Hmmm, I plotted the errors for sine, and the results are weird and localized, as in it's most likely a programming bug on my part. I will look into this. I should have the same accuracy as the original version. And, of course, the cos and tan code use the same algorithm, so hopefully if I fix one I'll fix them all.
I just updated the attachment in the first post. I had a bug in my sine table lookup/interpolation code, which only happened in 2 of the 4 quadrants. Given that error, I just went through all the functions I modified, and checked the values of my code and the original code against Excel's authoritative answer key. Results:
Same error, but faster: sin, cos, tan, sqrt, mul, div, log, exp
Less error: ATan2, ATan, ASin, ACos
There were no code changes to the other functions (that I remember). So, basically for the arc* routines, the CORDIC routine is both faster and more accurate than the 5th order polynomial approximation (and the needed sqrt(1-x*2) conversions pre and post).
New version uploaded. I changed the name to F32 (where the brevity is _supposed_ to imply smaller code). The CORDIC routine is faster for all the arc* stuff (used a longer table but shortened the inner loop so it's faster). The table interpolation code is a bit faster, so all the log/pow/trig functions should be a bit faster, and Tan is faster in that I reused a portion of the processing results from _Sin when computing _Cos.
I did implement a full CORDIC version of Sin/Cos/Tan, and it did deliver an order of magnitude accuracy improvement, but the speed was ~3x slower (also slowed down the arc* stuff, as I had to share the CORDIC code to get it to fit in-cog), so I pulled that code back out.
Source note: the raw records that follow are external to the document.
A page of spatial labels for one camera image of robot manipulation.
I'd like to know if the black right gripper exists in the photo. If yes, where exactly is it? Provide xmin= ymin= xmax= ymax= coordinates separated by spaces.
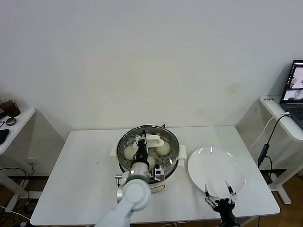
xmin=204 ymin=180 xmax=239 ymax=227

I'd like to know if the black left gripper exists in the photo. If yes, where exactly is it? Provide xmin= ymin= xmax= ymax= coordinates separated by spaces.
xmin=134 ymin=129 xmax=149 ymax=164

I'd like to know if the glass lid with white handle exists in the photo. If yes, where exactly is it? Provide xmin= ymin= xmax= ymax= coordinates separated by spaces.
xmin=117 ymin=125 xmax=180 ymax=171

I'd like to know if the white steamed baozi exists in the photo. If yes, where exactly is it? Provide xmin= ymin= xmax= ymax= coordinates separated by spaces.
xmin=145 ymin=156 xmax=157 ymax=171
xmin=155 ymin=143 xmax=171 ymax=156
xmin=124 ymin=146 xmax=138 ymax=160

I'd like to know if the stainless steel steamer basket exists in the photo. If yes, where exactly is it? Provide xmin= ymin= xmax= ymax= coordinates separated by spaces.
xmin=117 ymin=124 xmax=181 ymax=179

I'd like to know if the steel steamer pot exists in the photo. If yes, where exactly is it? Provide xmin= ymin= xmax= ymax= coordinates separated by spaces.
xmin=110 ymin=144 xmax=187 ymax=194

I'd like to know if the white round plate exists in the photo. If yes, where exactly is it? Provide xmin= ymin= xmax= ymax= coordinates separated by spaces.
xmin=187 ymin=146 xmax=247 ymax=199

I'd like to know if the white side desk with laptop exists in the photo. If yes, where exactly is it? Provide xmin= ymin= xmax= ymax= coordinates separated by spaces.
xmin=259 ymin=96 xmax=303 ymax=205

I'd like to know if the open grey laptop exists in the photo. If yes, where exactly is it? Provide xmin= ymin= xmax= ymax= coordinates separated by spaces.
xmin=279 ymin=60 xmax=303 ymax=131

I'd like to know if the white side desk with cup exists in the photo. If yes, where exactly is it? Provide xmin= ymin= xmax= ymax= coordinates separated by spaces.
xmin=0 ymin=106 xmax=36 ymax=211

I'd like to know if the plastic cup of iced coffee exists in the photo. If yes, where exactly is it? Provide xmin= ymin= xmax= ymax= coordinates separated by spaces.
xmin=0 ymin=93 xmax=21 ymax=118

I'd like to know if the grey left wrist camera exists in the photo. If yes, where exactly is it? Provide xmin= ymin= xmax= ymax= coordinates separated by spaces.
xmin=152 ymin=165 xmax=166 ymax=182

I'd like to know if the white charger cable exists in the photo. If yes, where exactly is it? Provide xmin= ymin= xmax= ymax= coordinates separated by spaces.
xmin=248 ymin=113 xmax=291 ymax=150

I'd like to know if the black floor cable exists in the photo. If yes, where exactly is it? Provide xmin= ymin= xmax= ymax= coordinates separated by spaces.
xmin=0 ymin=167 xmax=30 ymax=213

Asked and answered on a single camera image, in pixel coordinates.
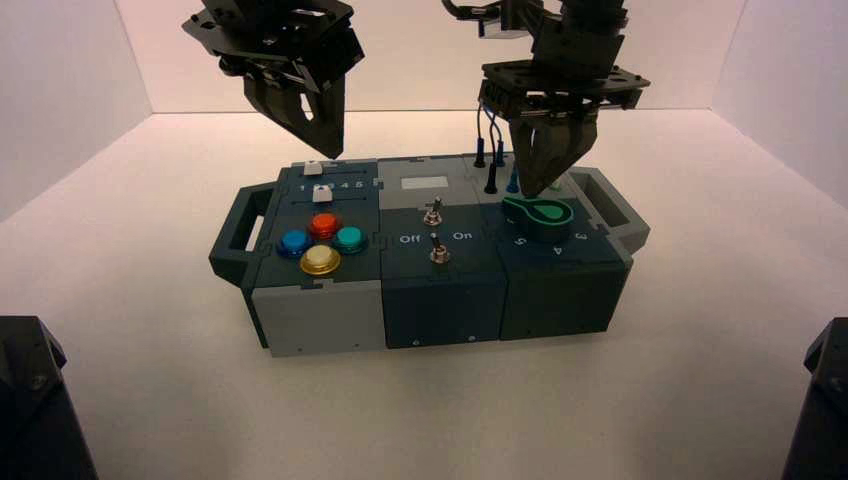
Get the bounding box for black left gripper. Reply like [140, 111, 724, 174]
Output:
[182, 0, 366, 160]

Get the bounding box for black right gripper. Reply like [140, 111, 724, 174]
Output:
[479, 11, 651, 199]

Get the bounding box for green black rotary knob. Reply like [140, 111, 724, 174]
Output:
[501, 195, 576, 245]

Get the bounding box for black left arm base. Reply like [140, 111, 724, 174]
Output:
[0, 315, 101, 480]

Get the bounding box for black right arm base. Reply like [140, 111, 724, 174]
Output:
[781, 317, 848, 480]

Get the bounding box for red round push button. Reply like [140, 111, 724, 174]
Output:
[307, 212, 343, 242]

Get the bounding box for blue round push button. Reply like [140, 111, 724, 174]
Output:
[276, 229, 313, 260]

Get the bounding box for teal round push button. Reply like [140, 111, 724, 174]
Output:
[331, 225, 369, 256]

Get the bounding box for yellow round push button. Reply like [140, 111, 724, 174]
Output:
[299, 243, 343, 277]

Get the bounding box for dark teal grey control box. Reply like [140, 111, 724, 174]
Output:
[208, 156, 652, 360]

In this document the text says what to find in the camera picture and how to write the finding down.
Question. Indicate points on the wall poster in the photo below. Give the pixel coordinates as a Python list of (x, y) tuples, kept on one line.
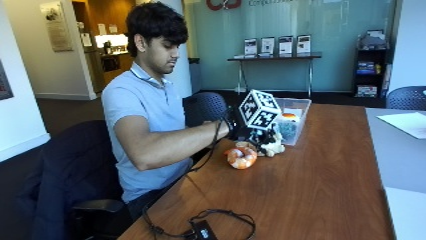
[(56, 26)]

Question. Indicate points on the white marker cube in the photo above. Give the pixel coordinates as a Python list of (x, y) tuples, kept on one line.
[(260, 109)]

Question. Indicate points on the white paper sheet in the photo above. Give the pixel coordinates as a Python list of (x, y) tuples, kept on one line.
[(406, 124)]

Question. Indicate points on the black office chair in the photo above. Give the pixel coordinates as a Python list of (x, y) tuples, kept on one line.
[(95, 206)]

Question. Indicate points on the black electronic box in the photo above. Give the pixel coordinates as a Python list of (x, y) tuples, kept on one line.
[(205, 230)]

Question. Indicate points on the teal toy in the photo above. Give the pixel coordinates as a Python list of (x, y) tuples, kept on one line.
[(286, 130)]

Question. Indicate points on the dark jacket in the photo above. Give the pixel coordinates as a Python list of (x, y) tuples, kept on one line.
[(75, 166)]

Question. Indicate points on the blue perforated chair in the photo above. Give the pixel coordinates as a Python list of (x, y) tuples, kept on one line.
[(206, 107), (406, 97)]

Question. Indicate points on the the person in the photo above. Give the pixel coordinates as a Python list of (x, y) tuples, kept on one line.
[(141, 100)]

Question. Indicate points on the dark framed picture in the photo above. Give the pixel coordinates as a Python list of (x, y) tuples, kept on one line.
[(4, 81)]

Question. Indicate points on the orange shrimp plush toy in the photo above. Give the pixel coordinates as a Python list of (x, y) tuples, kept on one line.
[(241, 157)]

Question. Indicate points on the clear plastic storage bin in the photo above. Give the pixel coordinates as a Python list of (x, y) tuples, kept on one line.
[(297, 113)]

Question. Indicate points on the framed brochure stand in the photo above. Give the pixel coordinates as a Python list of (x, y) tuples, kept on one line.
[(268, 45), (285, 44), (304, 43), (250, 46)]

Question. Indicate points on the black coffee machine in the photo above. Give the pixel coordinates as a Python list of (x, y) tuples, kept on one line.
[(107, 47)]

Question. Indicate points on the dark console table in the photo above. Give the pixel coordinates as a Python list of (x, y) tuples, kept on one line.
[(274, 58)]

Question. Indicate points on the black bookshelf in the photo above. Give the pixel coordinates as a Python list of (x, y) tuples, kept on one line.
[(369, 71)]

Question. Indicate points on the black and white plush toy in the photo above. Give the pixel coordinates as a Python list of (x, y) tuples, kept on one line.
[(273, 145)]

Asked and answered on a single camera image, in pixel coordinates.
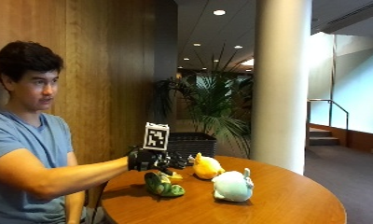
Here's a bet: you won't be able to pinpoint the white round column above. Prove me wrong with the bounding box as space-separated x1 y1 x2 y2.
250 0 313 175

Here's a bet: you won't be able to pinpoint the potted palm plant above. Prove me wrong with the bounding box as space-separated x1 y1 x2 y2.
150 46 253 158

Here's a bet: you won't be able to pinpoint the round wooden table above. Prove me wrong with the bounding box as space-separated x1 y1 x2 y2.
100 155 347 224

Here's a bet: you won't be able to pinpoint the white marker cube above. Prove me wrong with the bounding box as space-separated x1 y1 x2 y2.
141 121 170 152

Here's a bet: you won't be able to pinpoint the yellow plush toy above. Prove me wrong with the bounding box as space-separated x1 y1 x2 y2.
192 152 226 180

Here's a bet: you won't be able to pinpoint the light blue plush toy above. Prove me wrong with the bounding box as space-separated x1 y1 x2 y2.
210 168 254 203

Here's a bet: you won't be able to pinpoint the green plush toy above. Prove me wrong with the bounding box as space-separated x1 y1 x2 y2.
142 171 186 198

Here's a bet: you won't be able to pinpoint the the person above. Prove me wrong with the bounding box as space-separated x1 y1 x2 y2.
0 40 129 224

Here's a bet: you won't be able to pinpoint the metal handrail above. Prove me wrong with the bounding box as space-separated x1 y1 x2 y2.
306 98 350 132

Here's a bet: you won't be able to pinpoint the chair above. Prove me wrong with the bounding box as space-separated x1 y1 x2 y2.
84 181 109 224

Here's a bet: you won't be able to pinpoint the dark woven planter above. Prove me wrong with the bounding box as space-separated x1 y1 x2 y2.
168 132 217 158

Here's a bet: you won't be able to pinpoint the steps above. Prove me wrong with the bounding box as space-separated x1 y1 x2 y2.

If somebody wants a high-precision F32, I can make that an option, but would require more testing, and I would want to convert the Pow/Log stuff to CORDIC as well. Any *need* for this? I'm not really inclined to go much farther on it.
Finally, I have not implemented the user-defined function mechanism. Float32Full has it, and I was wondering if anybody needs and/or wants it. It seems a reasonably useful thing to have, and I'm inclined to use the remaining 26 longs in-cog to yield this functionality...any votes? (Note that the exact mechanism will probably have to change a bit.)
Thanks, all. Sorry, John...copy-n-paste laziness has struck again. [8^) the FTrunc & FRound versions return a whole number as a signed integer. FloatTrunc and FloatRound return the whole number in floating-point format. Comments have now been updated...sorry again.
Heater, right now the only thing you are missing is the "unsigned int __fixunssfsi (float a)" functionality...do you need this? (You can get most of the way there with FTrunc followed by a PASM min statement, but of course you lose that top bit of your range.)
OK, I just uploaded a new version with an added function: UintTrunc. It returns an unsigned int from the floating point input. (I'm still not sure how Zog will handle this, as I thought all Zog variables were treated as signed ints, but that's probably much easier for GCC to workaround than the semi-hideous cast code you showed me [8^).
There are only 4 longs free in the cog right now...some more can be saved by re-slowing some of the functions, but unless more functionality needs to be crammed it there, we might be at the release point (after some serious testing).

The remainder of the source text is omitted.